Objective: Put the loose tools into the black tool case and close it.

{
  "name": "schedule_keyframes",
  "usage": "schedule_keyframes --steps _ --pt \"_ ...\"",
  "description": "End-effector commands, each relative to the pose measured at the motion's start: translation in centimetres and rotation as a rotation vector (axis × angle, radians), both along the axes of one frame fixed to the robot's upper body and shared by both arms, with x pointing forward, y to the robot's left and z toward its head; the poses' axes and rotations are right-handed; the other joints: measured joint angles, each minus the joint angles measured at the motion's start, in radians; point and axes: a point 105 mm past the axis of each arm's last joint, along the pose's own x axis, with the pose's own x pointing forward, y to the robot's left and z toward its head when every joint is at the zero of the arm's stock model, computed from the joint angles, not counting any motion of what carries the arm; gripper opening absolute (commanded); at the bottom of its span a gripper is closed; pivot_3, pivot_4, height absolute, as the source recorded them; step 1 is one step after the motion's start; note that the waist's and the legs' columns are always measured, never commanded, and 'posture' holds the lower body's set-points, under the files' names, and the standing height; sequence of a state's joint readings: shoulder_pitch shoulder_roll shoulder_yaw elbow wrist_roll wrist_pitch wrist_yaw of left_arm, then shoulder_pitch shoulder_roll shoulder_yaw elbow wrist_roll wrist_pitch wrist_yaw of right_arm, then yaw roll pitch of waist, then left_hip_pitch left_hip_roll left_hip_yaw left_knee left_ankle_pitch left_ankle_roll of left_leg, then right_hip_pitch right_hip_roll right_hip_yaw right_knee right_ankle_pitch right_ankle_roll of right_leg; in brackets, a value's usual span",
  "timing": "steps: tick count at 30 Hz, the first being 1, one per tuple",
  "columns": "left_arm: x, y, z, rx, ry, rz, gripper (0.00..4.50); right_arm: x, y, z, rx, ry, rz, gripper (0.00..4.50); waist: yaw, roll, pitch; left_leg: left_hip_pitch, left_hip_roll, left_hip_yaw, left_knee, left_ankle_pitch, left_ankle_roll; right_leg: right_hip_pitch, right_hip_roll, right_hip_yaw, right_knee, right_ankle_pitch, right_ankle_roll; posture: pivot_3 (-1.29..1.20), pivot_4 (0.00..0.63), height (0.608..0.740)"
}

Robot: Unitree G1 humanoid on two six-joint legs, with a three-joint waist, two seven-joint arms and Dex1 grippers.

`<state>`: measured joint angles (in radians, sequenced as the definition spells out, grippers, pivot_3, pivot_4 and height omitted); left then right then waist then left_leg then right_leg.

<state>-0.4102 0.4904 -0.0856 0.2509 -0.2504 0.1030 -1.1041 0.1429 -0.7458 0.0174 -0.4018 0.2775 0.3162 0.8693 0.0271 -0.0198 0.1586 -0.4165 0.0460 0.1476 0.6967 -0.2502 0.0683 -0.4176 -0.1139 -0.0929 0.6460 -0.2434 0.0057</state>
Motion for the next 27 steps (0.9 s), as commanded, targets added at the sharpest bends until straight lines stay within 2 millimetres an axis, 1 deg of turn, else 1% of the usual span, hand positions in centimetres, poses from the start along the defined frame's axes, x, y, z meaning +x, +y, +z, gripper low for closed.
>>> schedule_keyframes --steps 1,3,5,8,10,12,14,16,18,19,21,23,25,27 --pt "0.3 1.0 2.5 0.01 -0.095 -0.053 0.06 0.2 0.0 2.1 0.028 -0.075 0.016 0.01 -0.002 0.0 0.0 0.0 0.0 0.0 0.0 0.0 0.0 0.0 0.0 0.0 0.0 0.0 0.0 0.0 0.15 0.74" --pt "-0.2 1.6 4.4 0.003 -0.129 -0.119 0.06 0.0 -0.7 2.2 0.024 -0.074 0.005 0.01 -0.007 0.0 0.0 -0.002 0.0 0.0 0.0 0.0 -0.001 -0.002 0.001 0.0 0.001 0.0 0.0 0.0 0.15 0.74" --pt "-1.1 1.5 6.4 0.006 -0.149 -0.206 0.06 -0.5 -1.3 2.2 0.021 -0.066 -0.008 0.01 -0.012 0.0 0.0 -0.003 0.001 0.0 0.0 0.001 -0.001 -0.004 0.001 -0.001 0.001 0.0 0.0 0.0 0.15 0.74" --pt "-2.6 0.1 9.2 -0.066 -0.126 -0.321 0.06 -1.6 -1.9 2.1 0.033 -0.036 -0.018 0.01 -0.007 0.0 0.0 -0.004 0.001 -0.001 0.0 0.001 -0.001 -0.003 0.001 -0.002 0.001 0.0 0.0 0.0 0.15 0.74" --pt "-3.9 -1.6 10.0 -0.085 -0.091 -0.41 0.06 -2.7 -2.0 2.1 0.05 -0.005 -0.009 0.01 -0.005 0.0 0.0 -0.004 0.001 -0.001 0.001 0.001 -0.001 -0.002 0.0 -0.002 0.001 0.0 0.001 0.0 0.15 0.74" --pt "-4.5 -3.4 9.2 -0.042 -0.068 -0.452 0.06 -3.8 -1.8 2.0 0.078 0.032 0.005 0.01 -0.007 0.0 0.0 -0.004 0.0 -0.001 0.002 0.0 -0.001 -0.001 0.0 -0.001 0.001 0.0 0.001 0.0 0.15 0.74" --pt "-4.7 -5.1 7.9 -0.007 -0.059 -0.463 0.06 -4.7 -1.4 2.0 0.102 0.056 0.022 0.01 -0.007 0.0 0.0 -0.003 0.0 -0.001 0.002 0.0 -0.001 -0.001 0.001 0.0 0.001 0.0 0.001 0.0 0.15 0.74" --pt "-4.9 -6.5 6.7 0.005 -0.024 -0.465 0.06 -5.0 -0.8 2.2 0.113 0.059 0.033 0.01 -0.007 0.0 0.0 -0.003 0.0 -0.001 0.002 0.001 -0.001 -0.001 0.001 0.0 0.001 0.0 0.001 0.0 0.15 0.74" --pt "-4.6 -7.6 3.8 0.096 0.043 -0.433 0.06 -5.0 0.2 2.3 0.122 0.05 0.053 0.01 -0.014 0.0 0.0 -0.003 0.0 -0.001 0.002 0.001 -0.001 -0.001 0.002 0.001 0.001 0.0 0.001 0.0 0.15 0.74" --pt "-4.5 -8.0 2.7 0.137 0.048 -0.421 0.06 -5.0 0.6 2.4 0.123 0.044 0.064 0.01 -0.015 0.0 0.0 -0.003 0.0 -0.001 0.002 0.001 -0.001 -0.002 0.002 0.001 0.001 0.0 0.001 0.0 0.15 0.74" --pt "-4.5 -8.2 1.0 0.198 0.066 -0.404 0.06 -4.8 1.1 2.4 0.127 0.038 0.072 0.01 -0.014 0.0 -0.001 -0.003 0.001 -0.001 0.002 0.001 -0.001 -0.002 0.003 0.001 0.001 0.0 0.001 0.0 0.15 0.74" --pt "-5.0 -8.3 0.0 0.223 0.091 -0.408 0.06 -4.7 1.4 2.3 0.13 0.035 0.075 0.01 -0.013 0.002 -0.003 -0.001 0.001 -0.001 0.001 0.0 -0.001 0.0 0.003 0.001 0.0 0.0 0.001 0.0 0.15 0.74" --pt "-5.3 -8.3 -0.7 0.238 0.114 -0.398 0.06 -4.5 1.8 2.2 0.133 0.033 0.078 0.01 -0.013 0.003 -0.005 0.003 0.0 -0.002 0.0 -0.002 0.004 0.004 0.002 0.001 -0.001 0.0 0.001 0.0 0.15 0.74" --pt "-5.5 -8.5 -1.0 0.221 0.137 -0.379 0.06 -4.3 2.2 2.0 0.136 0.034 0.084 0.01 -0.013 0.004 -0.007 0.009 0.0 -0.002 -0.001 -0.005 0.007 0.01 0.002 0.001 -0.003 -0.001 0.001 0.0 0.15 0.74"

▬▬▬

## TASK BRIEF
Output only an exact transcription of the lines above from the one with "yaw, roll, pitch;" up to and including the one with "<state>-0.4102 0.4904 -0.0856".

## REPLY
  "columns": "left_arm: x, y, z, rx, ry, rz, gripper (0.00..4.50); right_arm: x, y, z, rx, ry, rz, gripper (0.00..4.50); waist: yaw, roll, pitch; left_leg: left_hip_pitch, left_hip_roll, left_hip_yaw, left_knee, left_ankle_pitch, left_ankle_roll; right_leg: right_hip_pitch, right_hip_roll, right_hip_yaw, right_knee, right_ankle_pitch, right_ankle_roll; posture: pivot_3 (-1.29..1.20), pivot_4 (0.00..0.63), height (0.608..0.740)"
}

Robot: Unitree G1 humanoid on two six-joint legs, with a three-joint waist, two seven-joint arms and Dex1 grippers.

`<state>`: measured joint angles (in radians, sequenced as the definition spells out, grippers, pivot_3, pivot_4 and height omitted); left then right then waist then left_leg then right_leg.

<state>-0.4102 0.4904 -0.0856 0.2509 -0.2504 0.1030 -1.1041 0.1429 -0.7458 0.0174 -0.4018 0.2775 0.3162 0.8693 0.0271 -0.0198 0.1586 -0.4165 0.0460 0.1476 0.6967 -0.2502 0.0683 -0.4176 -0.1139 -0.0929 0.6460 -0.2434 0.0057</state>

Nothing else is left to add to this answer.